What is needed
Reproduce the following records exactly from the line containing "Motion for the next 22" onward, ending with the last line and including it.

Exercise materials START

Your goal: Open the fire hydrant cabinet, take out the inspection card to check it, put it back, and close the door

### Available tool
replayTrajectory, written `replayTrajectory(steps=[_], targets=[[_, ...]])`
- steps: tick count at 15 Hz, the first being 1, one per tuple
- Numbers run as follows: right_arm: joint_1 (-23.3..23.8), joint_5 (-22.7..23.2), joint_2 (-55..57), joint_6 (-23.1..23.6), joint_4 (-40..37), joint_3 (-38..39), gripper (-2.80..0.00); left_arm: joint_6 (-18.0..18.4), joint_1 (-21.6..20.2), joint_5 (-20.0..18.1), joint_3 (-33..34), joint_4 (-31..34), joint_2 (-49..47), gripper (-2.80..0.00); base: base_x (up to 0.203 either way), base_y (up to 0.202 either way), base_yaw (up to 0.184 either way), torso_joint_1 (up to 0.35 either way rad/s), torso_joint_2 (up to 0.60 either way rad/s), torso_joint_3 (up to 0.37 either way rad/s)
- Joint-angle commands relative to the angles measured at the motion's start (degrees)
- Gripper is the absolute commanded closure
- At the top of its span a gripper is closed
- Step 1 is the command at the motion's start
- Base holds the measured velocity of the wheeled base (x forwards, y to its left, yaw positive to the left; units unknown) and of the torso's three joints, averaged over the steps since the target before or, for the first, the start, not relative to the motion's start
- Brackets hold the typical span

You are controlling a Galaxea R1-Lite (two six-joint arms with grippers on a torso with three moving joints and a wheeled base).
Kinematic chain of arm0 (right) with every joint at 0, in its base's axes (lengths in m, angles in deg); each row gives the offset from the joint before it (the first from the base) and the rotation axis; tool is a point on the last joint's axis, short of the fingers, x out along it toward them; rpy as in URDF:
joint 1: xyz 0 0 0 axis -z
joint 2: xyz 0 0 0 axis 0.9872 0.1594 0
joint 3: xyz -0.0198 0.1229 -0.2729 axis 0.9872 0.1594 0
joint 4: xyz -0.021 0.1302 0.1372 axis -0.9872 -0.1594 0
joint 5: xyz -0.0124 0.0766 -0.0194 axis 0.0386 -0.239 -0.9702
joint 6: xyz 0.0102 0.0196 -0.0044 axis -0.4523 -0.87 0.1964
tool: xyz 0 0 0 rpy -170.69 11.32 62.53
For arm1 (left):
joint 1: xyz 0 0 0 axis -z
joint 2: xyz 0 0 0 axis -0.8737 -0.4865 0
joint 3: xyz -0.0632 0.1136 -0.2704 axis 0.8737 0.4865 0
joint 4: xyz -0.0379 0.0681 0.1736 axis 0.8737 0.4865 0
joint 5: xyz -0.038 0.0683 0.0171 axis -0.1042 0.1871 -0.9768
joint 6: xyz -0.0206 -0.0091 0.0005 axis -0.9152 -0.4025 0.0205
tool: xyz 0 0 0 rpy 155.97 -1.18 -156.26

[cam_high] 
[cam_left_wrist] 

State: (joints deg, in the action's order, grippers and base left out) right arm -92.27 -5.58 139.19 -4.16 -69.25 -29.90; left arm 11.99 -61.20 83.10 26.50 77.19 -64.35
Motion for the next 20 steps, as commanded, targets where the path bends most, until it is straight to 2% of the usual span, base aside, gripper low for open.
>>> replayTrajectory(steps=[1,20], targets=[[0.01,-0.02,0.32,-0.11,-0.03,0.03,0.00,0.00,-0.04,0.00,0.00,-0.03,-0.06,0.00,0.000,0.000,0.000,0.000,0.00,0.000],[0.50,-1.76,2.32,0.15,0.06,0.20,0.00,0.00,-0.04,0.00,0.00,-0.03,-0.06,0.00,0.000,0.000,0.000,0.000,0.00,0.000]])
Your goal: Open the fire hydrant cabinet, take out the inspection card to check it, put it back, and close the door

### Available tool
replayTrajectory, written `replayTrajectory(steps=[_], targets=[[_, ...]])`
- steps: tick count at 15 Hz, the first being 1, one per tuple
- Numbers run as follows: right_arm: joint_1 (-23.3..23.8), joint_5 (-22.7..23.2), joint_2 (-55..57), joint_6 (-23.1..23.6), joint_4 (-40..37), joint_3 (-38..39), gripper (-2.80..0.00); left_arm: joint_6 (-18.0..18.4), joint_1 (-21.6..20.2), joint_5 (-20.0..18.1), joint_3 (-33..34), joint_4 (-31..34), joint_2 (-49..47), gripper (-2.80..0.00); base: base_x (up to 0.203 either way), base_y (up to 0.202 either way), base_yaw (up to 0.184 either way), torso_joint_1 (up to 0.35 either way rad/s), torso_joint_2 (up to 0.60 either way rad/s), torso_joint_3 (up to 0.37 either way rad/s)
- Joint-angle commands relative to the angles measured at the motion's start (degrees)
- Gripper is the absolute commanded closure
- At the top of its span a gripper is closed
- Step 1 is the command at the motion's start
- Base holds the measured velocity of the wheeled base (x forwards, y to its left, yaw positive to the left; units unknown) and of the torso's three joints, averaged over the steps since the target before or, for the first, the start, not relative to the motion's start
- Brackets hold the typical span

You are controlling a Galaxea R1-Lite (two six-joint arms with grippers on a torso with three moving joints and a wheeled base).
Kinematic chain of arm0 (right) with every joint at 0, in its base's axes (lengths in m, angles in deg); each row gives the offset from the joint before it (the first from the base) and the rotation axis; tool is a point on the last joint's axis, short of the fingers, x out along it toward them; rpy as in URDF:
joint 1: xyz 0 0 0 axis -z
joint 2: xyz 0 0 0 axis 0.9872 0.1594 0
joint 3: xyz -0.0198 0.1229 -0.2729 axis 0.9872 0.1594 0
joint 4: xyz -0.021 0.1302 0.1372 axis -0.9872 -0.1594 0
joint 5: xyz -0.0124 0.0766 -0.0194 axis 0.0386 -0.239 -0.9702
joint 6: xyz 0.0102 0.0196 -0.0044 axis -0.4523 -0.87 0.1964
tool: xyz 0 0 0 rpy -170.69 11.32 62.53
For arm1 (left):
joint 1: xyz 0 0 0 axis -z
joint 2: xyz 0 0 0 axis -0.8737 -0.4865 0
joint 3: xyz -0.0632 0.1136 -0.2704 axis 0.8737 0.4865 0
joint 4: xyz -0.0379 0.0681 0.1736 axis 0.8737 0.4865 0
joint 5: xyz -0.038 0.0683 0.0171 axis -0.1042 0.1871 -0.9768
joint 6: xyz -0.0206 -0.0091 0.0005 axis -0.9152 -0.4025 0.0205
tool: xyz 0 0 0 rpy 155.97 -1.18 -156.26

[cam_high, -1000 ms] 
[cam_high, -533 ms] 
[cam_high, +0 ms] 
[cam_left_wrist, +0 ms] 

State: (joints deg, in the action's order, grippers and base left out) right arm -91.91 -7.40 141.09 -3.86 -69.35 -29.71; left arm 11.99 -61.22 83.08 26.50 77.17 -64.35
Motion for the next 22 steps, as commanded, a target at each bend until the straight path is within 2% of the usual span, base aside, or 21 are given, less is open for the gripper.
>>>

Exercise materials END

Problem solution
Motion for the next 22 steps, as commanded, a target at each bend until the straight path is within 2% of the usual span, base aside, or 21 are given, less is open for the gripper.
>>>

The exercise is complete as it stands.